------ Input for this task

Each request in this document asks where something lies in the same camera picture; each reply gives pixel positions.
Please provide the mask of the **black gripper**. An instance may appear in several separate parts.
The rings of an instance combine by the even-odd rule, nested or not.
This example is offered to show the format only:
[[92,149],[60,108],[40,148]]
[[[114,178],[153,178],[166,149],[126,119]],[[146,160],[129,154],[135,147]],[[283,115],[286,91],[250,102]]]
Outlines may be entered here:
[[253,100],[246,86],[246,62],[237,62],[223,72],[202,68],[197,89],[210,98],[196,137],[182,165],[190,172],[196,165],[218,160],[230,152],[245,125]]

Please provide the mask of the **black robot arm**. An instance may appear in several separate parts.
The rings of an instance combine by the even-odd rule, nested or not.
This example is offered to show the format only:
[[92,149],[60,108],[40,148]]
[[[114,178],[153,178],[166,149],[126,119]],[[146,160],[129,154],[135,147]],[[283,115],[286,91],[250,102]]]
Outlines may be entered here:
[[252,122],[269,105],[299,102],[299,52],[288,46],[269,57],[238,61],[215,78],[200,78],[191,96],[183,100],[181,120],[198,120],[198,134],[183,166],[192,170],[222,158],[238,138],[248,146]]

------------

§ **Task objective**
Could you restate the records above word for word?

§ **Solution for this exercise**
Each request in this document asks where something lies in the same camera picture; each reply gives pixel positions.
Please provide the mask of the **black gripper**. An instance may appear in several separate parts.
The rings of an instance combine by the even-odd rule, nested or not.
This example is offered to show the format only:
[[92,149],[60,108],[40,148]]
[[[114,178],[153,178],[166,149],[126,119]],[[146,160],[129,154],[135,147]],[[283,115],[286,91],[250,102]]]
Outlines may be entered here:
[[253,100],[246,86],[246,62],[237,62],[223,72],[202,68],[197,89],[210,98],[196,137],[182,165],[190,172],[196,165],[218,160],[230,152],[245,125]]

Please provide the mask of the **black robot arm**. An instance may appear in several separate parts.
The rings of an instance combine by the even-odd rule, nested or not.
This example is offered to show the format only:
[[92,149],[60,108],[40,148]]
[[[114,178],[153,178],[166,149],[126,119]],[[146,160],[129,154],[135,147]],[[283,115],[286,91],[250,102]]]
Outlines may be entered here:
[[252,122],[269,105],[299,102],[299,52],[288,46],[269,57],[238,61],[215,78],[200,78],[191,96],[183,100],[181,120],[198,120],[198,134],[183,166],[192,170],[222,158],[238,138],[248,146]]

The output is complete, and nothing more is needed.